Première église en France entièrement en béton armé, achevée en 1923, ce monument-jalon de l'œuvre de l'architecte Auguste Perret (1874-1954) et ses frères vient de s'offrir un relifting à 1,5 million d'euros de son clocher. Rencontre du néo-gothisme avec l'architecture moderne, la flèche de 43 mètres souffrait de l'usure du temps.
"Avec l'effet des intempéries, le béton progressivement change de caractéristiques et devient acide. À partir de ce moment-là, les armatures métalliques se mettent à rouiller et cela fait éclater le béton", explique à l'AFP Christophe Arnion, un passionné de Notre-Dame du Raincy et président de son association Restaurer, qui y organise des visites guidées pour les Journées du patrimoine.
La situation était devenue si critique que le diocèse avait dû faire plusieurs fois appel à des cordistes pour faire tomber des morceaux menaçant la sécurité des paroissiens et visiteurs, ainsi qu'installer des filets de protection.
Mais depuis le printemps, les échafaudages ont disparu et "la Sainte Chapelle de béton armé", comme la qualifiait l'architecte Le Corbusier, paraît - presque – neuve.
"Ce que j'aime bien, quand on est sur le trottoir d'en face, c'est que le clocher ressemble à un gratte-ciel. On est dans les années 20, les années folles", témoigne le père Nicolas Maine, curé du Raincy, enclave cossue au cœur de la Seine-Saint-Denis. Puis une fois à l'intérieur, "on ne se sent pas écrasé", confie le prêtre: "c'est tellement élancé, les poteaux fins disparaissent quasiment du regard".
Érigée avec des techniques rapides et bon marché tirées de la construction de halles industrielles, Notre-Dame de Consolation a été conçue pour accommoder la population grandissante du Raincy dans un contexte de développement démographique et urbain des banlieues après la Première Guerre mondiale.
Premier du genre, son modèle a fortement influencé l'époque et été reproduit pour plusieurs églises de l'entre-deux-guerres. Le bâtiment a été classé aux monuments historiques en 1966.
Vitraux chatoyants
Avant-gardiste pour l'architecture religieuse d'alors, l'édifice figure dans tous les manuels d'architecture et continue un siècle après d'attirer des étudiants curieux du monde entier, venant d'aussi loin que la Norvège ou le Japon - où une réplique à échelle réduite sert de chapelle dans une université de Tokyo.

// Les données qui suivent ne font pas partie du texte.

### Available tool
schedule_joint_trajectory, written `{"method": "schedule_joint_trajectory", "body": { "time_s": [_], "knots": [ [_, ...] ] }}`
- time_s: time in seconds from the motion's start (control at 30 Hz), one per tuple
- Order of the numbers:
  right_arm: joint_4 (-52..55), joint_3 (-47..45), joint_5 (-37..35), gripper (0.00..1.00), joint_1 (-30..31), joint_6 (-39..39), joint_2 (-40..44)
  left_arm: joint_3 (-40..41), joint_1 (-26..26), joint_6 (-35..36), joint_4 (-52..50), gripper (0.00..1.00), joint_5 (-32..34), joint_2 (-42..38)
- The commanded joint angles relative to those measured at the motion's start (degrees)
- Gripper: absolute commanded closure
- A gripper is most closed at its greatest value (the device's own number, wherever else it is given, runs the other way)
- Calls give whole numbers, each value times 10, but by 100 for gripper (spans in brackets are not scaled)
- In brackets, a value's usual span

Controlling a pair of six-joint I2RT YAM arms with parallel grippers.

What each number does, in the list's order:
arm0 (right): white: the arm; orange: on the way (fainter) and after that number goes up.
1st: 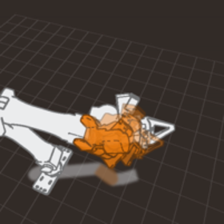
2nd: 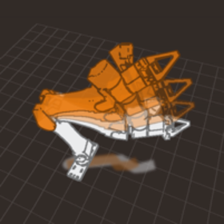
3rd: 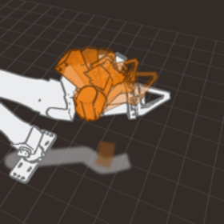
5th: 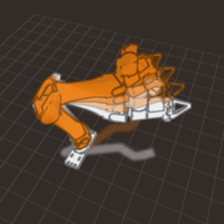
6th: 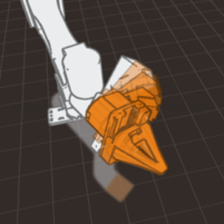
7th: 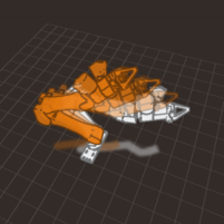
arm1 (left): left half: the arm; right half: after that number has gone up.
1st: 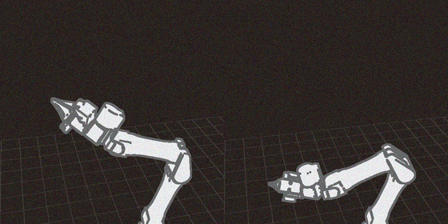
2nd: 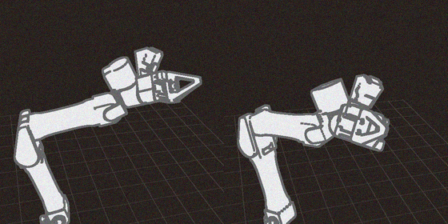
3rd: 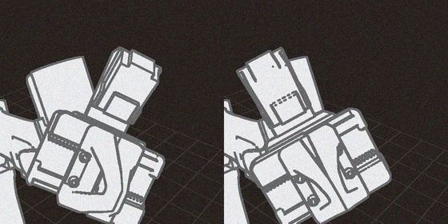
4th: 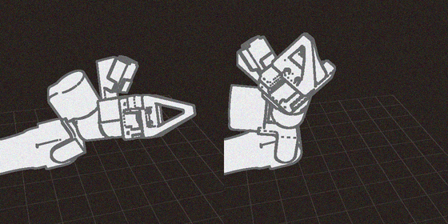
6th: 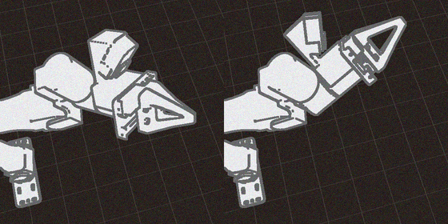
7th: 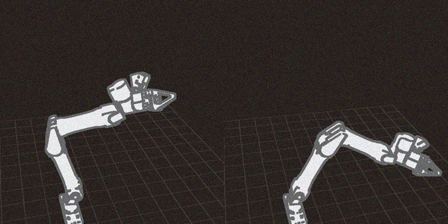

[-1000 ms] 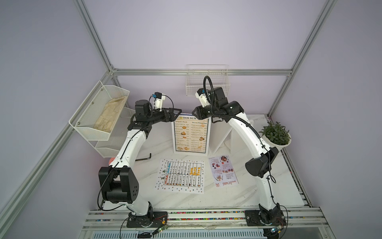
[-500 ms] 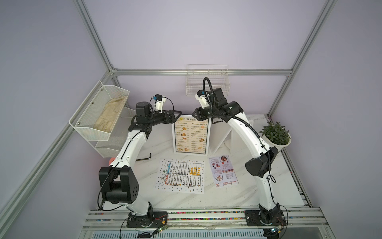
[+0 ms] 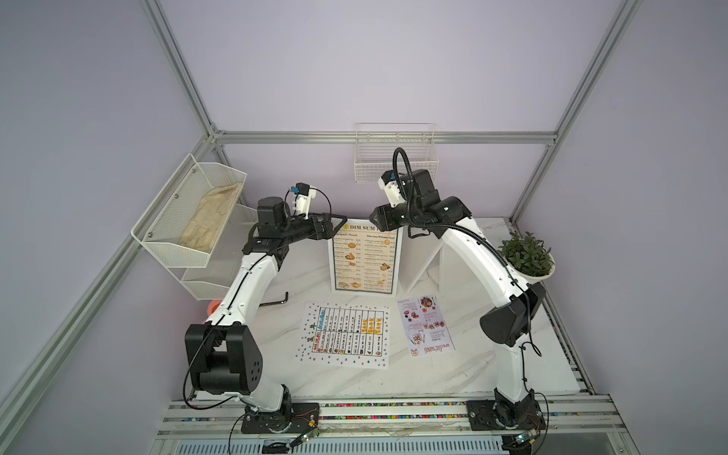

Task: Insert the menus into the narrow rack
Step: Move the narrow rack to the center of the board.

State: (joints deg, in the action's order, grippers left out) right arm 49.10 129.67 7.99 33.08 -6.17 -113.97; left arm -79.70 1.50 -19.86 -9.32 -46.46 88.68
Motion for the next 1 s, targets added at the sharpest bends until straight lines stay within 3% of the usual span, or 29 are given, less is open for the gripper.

"Ils sont impressionnés qu'on ait pu faire un si bel édifice avec peu de moyens. Dans le béton armé, ce qui coûte cher ce sont les moules. Finalement, il y avait un moule pour les voûtes, un pour les colonnes et cinq types de claustras. Avec ces sept éléments, ils ont fait toute l'église", explique Philippe Brancaz, un paroissien qui mène des visites guidées en anglais.
À l'intérieur, nul mur plein. Sur tous les côtés, des parois ajourées - claustras - laissent entrer la lumière par des vitraux chatoyants aux motifs géométriques typés Art Déco. Chaque travée est d'une dominante différente, dans un dégradé allant des couleurs les plus froides aux plus chaudes et qui mène le regard jusqu'au gigantesque mur de vitraux bleus du chevet, au fond de l'église.
Dans cette église consacrée aux victimes de la guerre de 14-18, l'une des verrières commémore la bataille de l'Ourcq, avec généraux et poilus et même un taxi de la Marne. Des oeuvres réalisées par la maître-verrier Marguerite Huré (1895-1967), rare femme dans un milieu d'hommes et considérée comme l'une des introductrices de l'abstraction dans l'art du vitrail religieux.
Dans les panneaux représentant la vie de Marie, la vitrailliste lesbienne a prêté ici et là ses traits à un personnage, qui se détourne de la scène. "Elle est présente mais regarde ailleurs, c'est une manière de montrer la manière dont les homosexuels ont été traités et sont toujours traités par l'Église", analyse Christophe Arnion.
Malgré la qualité du bâti des frères Perret, le temps a toutefois révélé les faiblesses du béton armé, particulièrement lorsqu'il est comme ici exposé sans protection aux éléments. Pour Notre-Dame du Raincy, de nouvelles rénovations seront inévitables à intervalles réguliers.